Task requirements
Your task is to copy the data exactly while leaving out every picture.
----- Dataset section
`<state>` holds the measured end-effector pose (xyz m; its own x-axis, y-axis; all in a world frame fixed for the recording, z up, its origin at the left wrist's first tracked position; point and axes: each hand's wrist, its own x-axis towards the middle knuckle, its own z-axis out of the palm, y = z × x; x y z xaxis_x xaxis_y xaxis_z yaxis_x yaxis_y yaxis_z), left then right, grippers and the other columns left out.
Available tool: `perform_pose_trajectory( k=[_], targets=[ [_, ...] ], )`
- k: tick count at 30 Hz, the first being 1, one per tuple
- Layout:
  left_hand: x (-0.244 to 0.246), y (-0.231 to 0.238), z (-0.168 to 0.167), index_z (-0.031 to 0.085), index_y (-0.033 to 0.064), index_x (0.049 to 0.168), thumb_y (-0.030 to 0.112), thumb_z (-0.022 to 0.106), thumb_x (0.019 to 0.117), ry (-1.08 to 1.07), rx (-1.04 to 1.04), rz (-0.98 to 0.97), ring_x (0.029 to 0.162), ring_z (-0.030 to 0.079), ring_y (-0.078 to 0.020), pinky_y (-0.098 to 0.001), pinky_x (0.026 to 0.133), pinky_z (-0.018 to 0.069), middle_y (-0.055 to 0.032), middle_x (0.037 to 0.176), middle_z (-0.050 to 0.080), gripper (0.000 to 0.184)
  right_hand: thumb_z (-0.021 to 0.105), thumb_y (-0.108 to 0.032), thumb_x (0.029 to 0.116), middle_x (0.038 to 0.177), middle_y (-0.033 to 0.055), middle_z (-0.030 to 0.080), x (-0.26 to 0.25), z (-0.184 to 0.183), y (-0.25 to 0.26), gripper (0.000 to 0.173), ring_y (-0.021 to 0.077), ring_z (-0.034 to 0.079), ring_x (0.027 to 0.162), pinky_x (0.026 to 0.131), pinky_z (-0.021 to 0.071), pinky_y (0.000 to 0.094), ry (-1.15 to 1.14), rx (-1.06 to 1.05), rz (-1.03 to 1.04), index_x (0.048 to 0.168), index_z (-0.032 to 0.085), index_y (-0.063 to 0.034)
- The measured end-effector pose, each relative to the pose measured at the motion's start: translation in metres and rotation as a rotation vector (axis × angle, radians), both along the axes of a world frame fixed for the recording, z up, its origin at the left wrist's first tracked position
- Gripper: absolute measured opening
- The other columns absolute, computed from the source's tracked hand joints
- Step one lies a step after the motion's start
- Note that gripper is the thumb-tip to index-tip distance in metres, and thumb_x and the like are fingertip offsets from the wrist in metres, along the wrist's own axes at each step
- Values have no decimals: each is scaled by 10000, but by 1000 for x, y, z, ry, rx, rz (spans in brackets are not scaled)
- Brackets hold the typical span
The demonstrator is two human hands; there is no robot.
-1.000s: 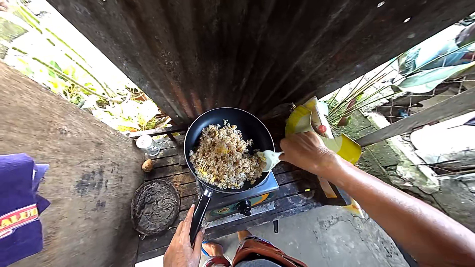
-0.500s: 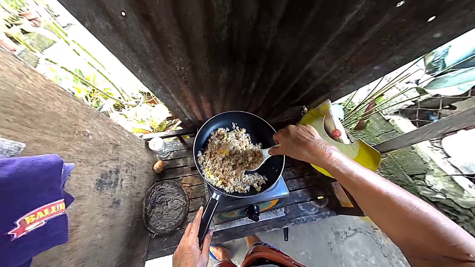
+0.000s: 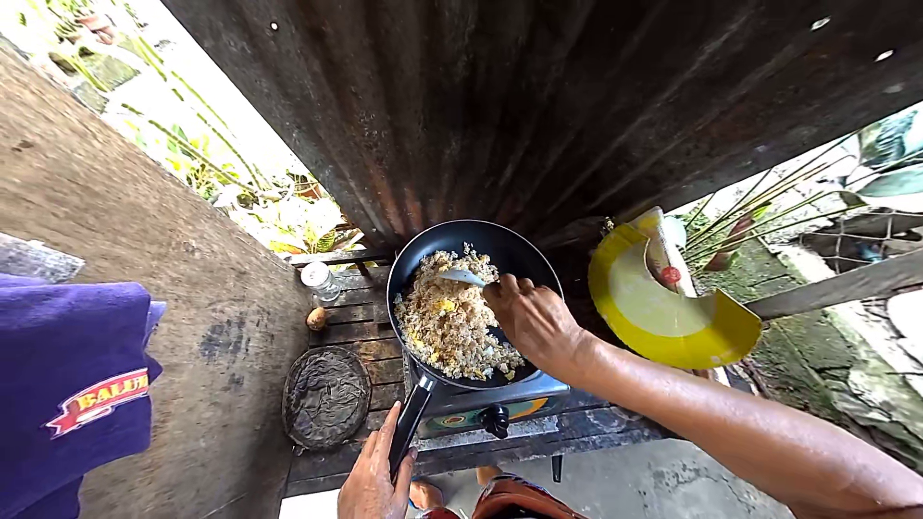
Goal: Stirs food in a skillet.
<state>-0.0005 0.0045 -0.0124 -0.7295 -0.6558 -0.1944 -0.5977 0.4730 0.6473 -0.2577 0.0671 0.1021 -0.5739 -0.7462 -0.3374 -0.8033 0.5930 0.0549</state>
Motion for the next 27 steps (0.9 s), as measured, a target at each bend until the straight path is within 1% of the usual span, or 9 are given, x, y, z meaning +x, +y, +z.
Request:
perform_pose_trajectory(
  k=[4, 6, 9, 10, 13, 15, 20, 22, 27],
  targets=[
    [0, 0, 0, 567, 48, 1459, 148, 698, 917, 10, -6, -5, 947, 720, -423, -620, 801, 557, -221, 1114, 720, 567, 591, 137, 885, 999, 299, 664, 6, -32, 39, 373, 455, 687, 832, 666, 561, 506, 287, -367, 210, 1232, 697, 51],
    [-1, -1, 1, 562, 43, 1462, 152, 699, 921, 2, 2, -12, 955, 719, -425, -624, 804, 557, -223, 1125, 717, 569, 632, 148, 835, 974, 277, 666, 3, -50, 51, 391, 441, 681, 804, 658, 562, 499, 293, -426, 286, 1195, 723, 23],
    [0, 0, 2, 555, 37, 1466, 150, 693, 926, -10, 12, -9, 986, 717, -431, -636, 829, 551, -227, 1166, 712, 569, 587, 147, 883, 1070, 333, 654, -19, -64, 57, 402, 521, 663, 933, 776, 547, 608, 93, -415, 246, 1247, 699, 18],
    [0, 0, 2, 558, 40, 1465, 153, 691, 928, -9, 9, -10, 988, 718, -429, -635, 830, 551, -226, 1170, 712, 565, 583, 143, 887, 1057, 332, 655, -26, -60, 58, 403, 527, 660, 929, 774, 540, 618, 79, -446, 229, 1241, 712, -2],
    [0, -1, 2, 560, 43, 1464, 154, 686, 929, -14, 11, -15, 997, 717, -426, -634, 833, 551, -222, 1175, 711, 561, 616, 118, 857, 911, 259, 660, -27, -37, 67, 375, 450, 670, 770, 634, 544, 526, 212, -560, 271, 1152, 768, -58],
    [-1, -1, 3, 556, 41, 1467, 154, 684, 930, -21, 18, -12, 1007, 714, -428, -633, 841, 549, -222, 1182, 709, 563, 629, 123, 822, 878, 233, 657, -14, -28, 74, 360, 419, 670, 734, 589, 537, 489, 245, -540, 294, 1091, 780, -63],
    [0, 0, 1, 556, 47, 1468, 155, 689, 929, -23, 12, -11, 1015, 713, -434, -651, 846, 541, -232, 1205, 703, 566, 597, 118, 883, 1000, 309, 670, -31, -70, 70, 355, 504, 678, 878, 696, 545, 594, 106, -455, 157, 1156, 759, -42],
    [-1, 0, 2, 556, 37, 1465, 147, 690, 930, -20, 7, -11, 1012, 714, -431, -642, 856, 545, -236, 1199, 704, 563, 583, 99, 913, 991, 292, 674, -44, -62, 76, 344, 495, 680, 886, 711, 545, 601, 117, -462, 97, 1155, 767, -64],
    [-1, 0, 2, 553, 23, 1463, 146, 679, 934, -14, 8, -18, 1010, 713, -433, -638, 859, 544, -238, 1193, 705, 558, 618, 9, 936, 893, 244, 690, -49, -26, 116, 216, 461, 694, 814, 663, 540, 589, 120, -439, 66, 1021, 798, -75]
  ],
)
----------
Output of the exercise
`<state>` holds the measured end-effector pose (xyz m; its own x-axis, y-axis; all in a world frame fixed for the recording, z up, its origin at the left wrist's first tracked position; point and axes: each hand's wrist, its own x-axis towards the middle knuckle, its own z-axis out of the palm, y = z × x; x y z xaxis_x xaxis_y xaxis_z yaxis_x yaxis_y yaxis_z), left then right, grippers and the other columns left out.
Available tool: `perform_pose_trajectory( k=[_], targets=[ [_, ...] ], )`
- k: tick count at 30 Hz, the first being 1, one per tuple
- Layout:
  left_hand: x (-0.244 to 0.246), y (-0.231 to 0.238), z (-0.168 to 0.167), index_z (-0.031 to 0.085), index_y (-0.033 to 0.064), index_x (0.049 to 0.168), thumb_y (-0.030 to 0.112), thumb_z (-0.022 to 0.106), thumb_x (0.019 to 0.117), ry (-1.08 to 1.07), rx (-1.04 to 1.04), rz (-0.98 to 0.97), ring_x (0.029 to 0.162), ring_z (-0.030 to 0.079), ring_y (-0.078 to 0.020), pinky_y (-0.098 to 0.001), pinky_x (0.026 to 0.133), pinky_z (-0.018 to 0.069), middle_y (-0.055 to 0.032), middle_x (0.037 to 0.176), middle_z (-0.050 to 0.080), gripper (0.000 to 0.184)
  right_hand: thumb_z (-0.021 to 0.105), thumb_y (-0.108 to 0.032), thumb_x (0.029 to 0.116), middle_x (0.038 to 0.177), middle_y (-0.033 to 0.055), middle_z (-0.030 to 0.080), x (-0.26 to 0.25), z (-0.184 to 0.183), y (-0.25 to 0.26), gripper (0.000 to 0.173), ring_y (-0.021 to 0.077), ring_z (-0.034 to 0.079), ring_x (0.027 to 0.162), pinky_x (0.026 to 0.131), pinky_z (-0.021 to 0.071), pinky_y (0.000 to 0.094), ry (-1.15 to 1.14), rx (-1.06 to 1.05), rz (-1.03 to 1.04), index_x (0.048 to 0.168), index_z (-0.032 to 0.085), index_y (-0.063 to 0.034)
- The measured end-effector pose, each relative to the pose measured at the motion's start: translation in metres and rotation as a rotation vector (axis × angle, radians), both along the axes of a world frame fixed for the recording, z up, its origin at the left wrist's first tracked position
- Gripper: absolute measured opening
- The other columns absolute, computed from the source's tracked hand joints
- Step one lies a step after the motion's start
- Note that gripper is the thumb-tip to index-tip distance in metres, and thumb_x and the like are fingertip offsets from the wrist in metres, along the wrist's own axes at each step
- Values have no decimals: each is scaled by 10000, but by 1000 for x, y, z, ry, rx, rz (spans in brackets are not scaled)
- Brackets hold the typical span
The demonstrator is two human hands; there is no robot.
-1.000s: 
-0.500s: 
+0.000s: 
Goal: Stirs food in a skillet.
<state>-0.0005 0.0045 -0.0124 -0.7295 -0.6558 -0.1944 -0.5977 0.4730 0.6473 -0.2577 0.0671 0.1021 -0.5739 -0.7462 -0.3374 -0.8033 0.5930 0.0549</state>
Motion for the next 27 steps (0.9 s), as measured, a target at each bend until the straight path is within 1% of the usual span, or 9 are given, x, y, z meaning +x, +y, +z.
Request:
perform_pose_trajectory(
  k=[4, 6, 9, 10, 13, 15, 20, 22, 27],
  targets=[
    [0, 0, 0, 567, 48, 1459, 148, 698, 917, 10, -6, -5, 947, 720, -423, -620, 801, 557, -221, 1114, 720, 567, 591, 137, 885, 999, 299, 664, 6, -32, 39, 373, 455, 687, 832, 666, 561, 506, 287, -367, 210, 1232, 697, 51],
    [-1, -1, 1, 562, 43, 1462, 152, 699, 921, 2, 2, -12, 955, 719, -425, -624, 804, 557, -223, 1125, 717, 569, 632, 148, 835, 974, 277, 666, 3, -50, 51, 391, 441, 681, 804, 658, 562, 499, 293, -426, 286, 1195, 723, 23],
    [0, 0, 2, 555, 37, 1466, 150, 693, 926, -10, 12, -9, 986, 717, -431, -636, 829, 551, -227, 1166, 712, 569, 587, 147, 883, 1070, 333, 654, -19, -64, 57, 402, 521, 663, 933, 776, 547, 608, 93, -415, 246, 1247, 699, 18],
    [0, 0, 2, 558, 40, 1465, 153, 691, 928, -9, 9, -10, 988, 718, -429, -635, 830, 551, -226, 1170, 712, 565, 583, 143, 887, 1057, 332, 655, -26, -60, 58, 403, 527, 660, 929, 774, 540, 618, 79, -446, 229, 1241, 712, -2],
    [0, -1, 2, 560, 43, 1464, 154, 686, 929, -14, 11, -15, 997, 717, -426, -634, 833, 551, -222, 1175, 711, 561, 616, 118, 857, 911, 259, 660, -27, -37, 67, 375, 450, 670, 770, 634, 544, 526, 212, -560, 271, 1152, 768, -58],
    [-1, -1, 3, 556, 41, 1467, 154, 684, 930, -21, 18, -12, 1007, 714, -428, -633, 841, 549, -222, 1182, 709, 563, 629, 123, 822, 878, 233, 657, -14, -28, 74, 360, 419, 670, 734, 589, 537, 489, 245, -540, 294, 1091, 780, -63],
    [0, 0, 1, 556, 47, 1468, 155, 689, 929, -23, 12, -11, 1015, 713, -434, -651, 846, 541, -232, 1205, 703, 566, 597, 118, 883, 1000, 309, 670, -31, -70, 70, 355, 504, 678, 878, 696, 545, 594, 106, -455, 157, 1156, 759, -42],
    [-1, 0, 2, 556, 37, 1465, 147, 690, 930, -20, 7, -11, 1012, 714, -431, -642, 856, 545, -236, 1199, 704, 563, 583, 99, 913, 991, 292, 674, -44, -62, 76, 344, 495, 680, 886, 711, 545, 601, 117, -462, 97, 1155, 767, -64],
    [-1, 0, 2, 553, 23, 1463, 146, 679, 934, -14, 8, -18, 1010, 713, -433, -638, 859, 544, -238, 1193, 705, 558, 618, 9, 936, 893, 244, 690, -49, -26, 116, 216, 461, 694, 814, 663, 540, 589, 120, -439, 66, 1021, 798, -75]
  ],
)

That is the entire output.